**Information:**
* * * * * * *
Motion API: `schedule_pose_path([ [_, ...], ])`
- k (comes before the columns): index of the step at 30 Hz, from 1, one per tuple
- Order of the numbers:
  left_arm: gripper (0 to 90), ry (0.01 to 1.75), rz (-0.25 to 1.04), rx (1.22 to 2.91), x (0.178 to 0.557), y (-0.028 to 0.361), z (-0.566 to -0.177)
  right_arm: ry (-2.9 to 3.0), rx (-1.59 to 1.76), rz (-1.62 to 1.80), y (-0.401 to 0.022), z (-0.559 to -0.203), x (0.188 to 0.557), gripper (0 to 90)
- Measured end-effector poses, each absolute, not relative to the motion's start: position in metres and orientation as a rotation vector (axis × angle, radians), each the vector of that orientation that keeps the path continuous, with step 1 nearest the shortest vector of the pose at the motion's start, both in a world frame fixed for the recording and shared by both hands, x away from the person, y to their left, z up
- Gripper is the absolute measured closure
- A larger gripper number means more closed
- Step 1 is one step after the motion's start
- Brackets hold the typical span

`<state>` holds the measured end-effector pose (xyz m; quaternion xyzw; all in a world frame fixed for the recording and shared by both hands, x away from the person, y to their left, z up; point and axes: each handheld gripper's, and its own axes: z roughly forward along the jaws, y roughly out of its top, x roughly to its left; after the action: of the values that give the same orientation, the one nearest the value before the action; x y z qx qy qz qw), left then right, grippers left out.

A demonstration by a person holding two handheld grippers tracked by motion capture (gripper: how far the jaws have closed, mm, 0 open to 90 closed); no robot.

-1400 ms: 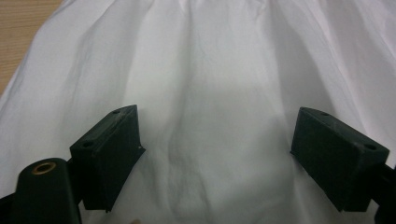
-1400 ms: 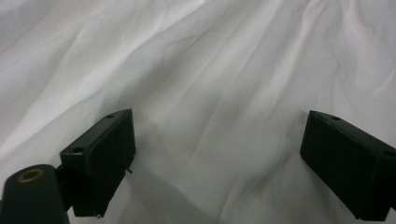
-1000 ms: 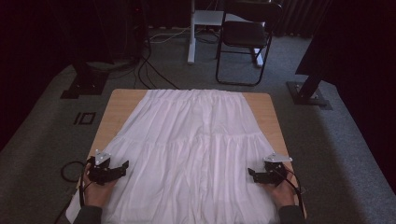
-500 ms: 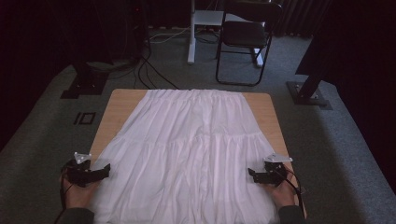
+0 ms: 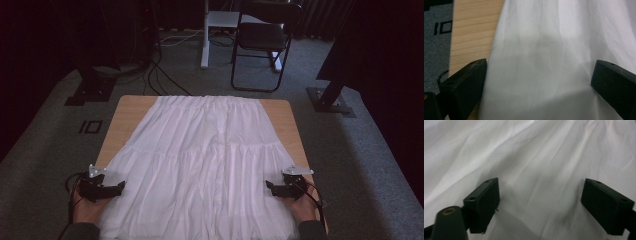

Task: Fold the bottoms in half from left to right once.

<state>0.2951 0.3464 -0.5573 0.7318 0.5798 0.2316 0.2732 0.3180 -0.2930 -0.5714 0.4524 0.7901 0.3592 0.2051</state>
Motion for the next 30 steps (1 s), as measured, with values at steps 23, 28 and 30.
schedule_pose_path([
  [23, 87.7, 1.461, 0.805, 2.103, 0.282, 0.350, -0.538, 2.179, 1.426, 0.871, -0.345, -0.559, 0.297, 58.4],
  [28, 87.8, 1.517, 0.858, 2.070, 0.285, 0.371, -0.535, 2.177, 1.446, 0.834, -0.353, -0.556, 0.305, 82.1],
  [30, 87.8, 1.629, 0.922, 1.996, 0.289, 0.403, -0.533, 2.155, 1.447, 0.826, -0.357, -0.556, 0.308, 86.6],
])
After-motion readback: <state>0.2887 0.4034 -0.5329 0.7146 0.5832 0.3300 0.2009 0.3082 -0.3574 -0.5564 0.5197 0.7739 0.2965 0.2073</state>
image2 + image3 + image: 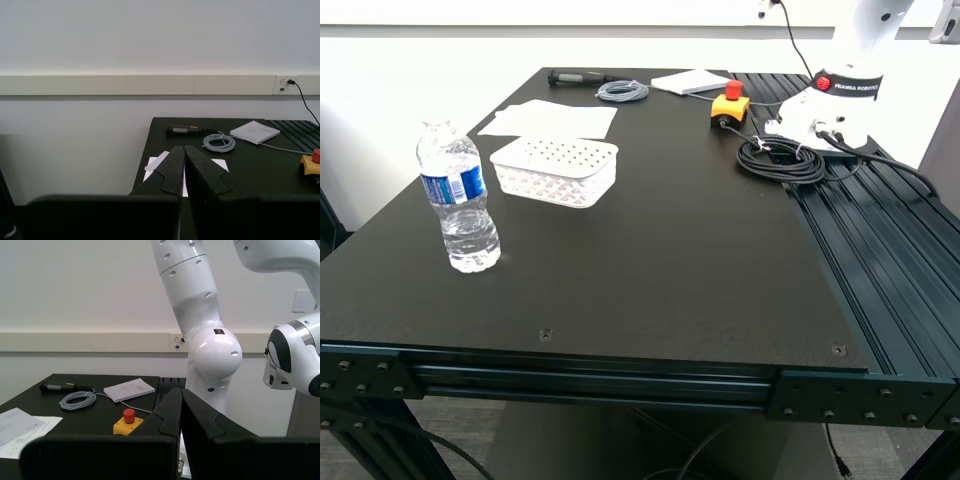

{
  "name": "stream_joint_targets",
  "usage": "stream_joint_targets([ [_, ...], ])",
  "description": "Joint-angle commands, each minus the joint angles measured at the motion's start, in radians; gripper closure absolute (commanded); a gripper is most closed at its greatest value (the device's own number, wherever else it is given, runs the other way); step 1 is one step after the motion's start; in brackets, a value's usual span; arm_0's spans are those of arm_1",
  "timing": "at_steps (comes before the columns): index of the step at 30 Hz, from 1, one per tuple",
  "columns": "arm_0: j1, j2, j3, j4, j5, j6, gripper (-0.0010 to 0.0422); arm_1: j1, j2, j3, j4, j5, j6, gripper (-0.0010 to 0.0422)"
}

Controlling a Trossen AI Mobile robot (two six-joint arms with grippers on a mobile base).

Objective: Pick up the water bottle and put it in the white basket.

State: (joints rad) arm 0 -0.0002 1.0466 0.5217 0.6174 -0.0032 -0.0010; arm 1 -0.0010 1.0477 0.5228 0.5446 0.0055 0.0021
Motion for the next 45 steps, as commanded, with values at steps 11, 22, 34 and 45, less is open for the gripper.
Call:
stream_joint_targets([
  [11,0.000,0.000,0.001,0.003,0.000,0.000,0.0412,0.000,0.000,0.000,0.003,0.003,-0.002,0.0413],
  [22,0.000,0.000,0.001,0.003,0.000,0.000,0.0412,0.000,0.000,0.002,-0.050,0.240,-0.019,0.0413],
  [34,0.001,0.000,0.001,0.003,0.000,0.000,0.0412,-0.001,0.016,0.180,-0.805,0.284,-0.010,0.0413],
  [45,0.001,0.000,0.001,0.002,0.000,0.000,0.0412,-0.070,0.274,0.587,-1.382,0.321,-0.011,0.0413],
])
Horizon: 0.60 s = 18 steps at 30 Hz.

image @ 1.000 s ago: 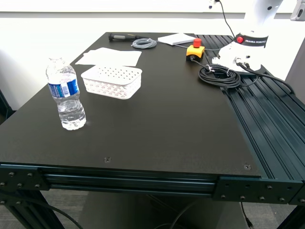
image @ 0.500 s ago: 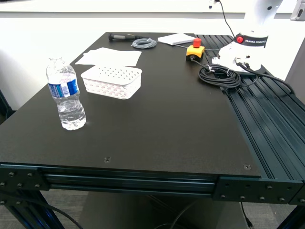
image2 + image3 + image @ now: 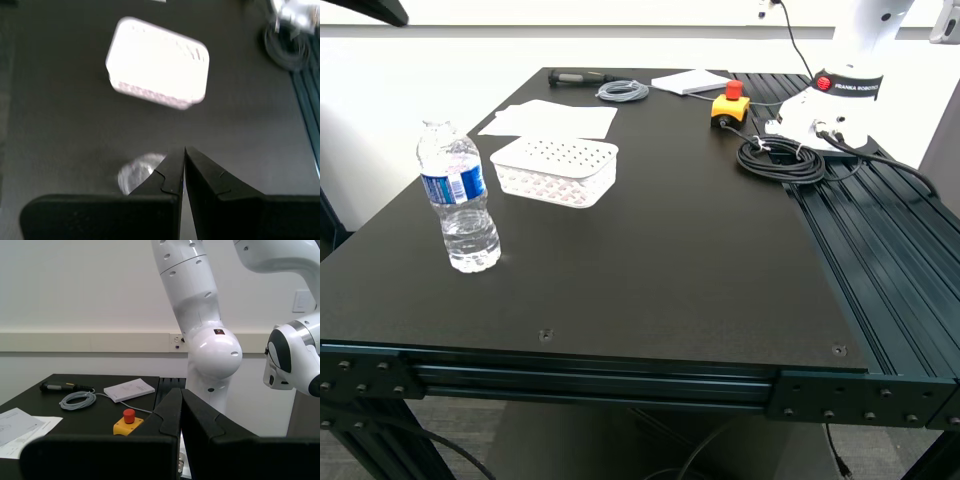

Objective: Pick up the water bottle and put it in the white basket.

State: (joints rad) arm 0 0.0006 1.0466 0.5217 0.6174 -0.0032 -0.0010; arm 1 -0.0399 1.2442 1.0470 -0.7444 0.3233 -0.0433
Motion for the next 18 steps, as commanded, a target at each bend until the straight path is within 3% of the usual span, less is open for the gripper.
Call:
stream_joint_targets([
  [1,0.000,0.000,0.001,0.002,0.000,0.000,0.0412,-0.051,0.125,0.095,-0.150,0.003,0.051,0.0413],
  [5,0.000,0.000,0.001,0.002,0.000,0.000,0.0412,-0.146,0.284,0.188,-0.293,-0.042,0.114,0.0413],
  [9,0.000,0.000,0.001,0.002,-0.001,0.000,0.0412,-0.227,0.376,0.270,-0.365,-0.231,0.150,0.0413],
  [14,0.000,0.000,0.001,0.003,0.000,0.000,0.0412,-0.249,0.422,0.394,-0.450,-0.285,0.167,0.0413],
  [18,0.000,0.000,0.001,0.002,-0.001,0.000,0.0412,-0.249,0.419,0.433,-0.480,-0.388,0.192,0.0413],
])
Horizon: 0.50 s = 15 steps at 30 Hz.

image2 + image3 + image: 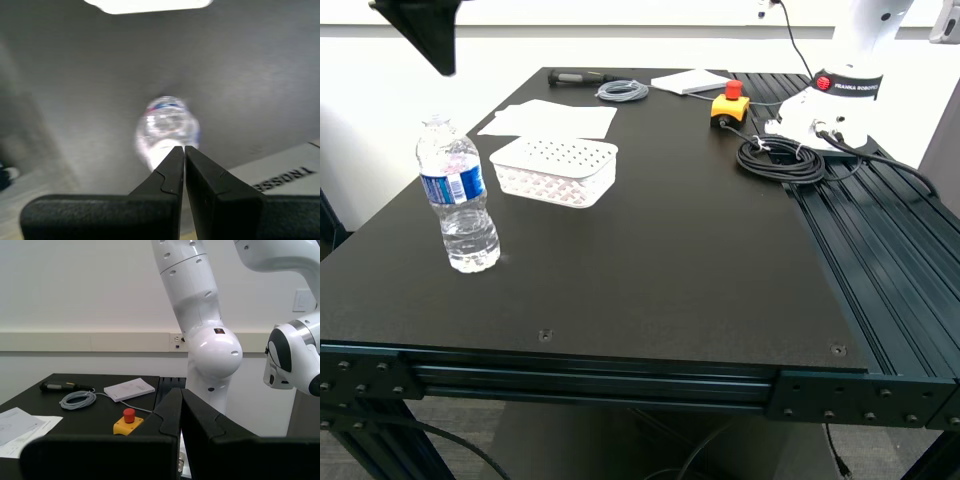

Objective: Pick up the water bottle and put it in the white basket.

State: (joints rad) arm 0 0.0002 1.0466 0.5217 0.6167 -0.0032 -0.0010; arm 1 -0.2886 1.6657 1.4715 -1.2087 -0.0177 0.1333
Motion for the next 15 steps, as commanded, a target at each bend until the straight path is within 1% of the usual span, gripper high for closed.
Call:
stream_joint_targets([
  [1,0.000,0.000,0.001,0.003,-0.001,0.000,0.0412,0.000,-0.002,0.007,-0.029,-0.050,0.024,0.0413],
  [3,0.001,0.000,0.001,0.003,-0.001,0.000,0.0412,0.000,-0.002,-0.001,-0.049,-0.049,0.061,0.0412],
  [6,0.001,0.000,0.001,0.003,-0.001,0.000,0.0412,0.001,-0.002,-0.010,-0.047,-0.037,0.063,0.0412],
  [11,0.001,0.000,0.001,0.003,-0.001,0.000,0.0412,0.001,-0.002,-0.010,-0.040,0.034,0.097,0.0409],
  [13,0.001,0.000,0.001,0.003,-0.001,0.000,0.0412,0.001,-0.002,-0.013,-0.037,0.037,0.110,0.0394],
  [15,0.001,0.000,0.001,0.003,-0.001,0.000,0.0412,0.002,-0.002,-0.023,-0.026,0.037,0.117,0.0361],
])
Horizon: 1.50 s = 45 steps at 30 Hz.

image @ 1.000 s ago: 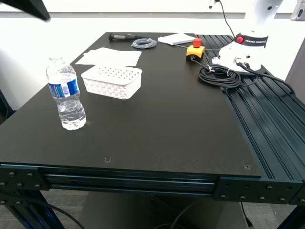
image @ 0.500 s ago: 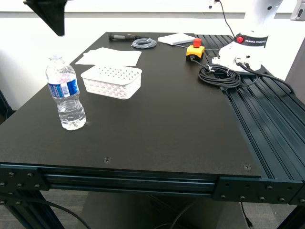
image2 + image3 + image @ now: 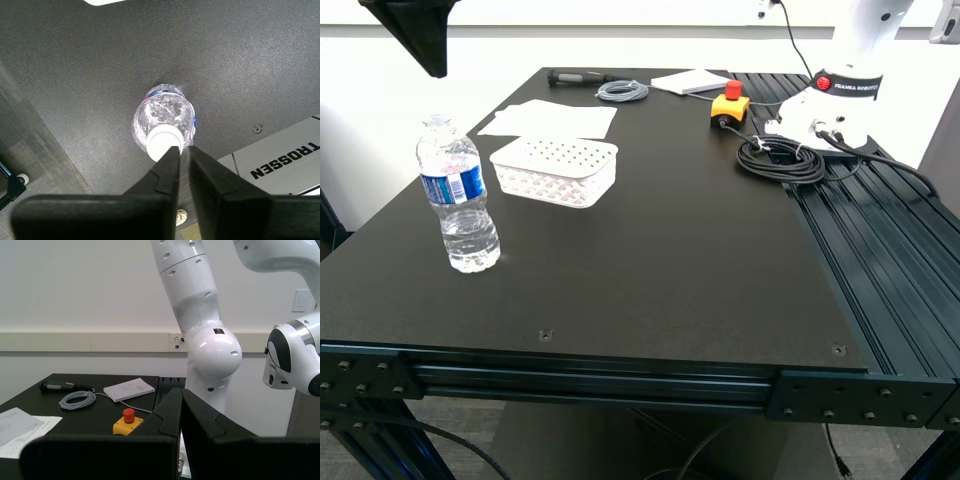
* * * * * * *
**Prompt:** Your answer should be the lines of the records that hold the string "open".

**Exercise result:**
A demonstration by a person holding two handheld grippers tracked by motion capture (gripper: how far the jaws have closed, mm, 0 open to 90 closed); no robot.
Motion for the next 45 steps, as commanded, with values at steps 11, 22, 34 and 45, less is open for the gripper.
Motion for the next 18 steps, as commanded, a target at each bend until the straight path is within 3% of the usual span, less is open for the gripper.

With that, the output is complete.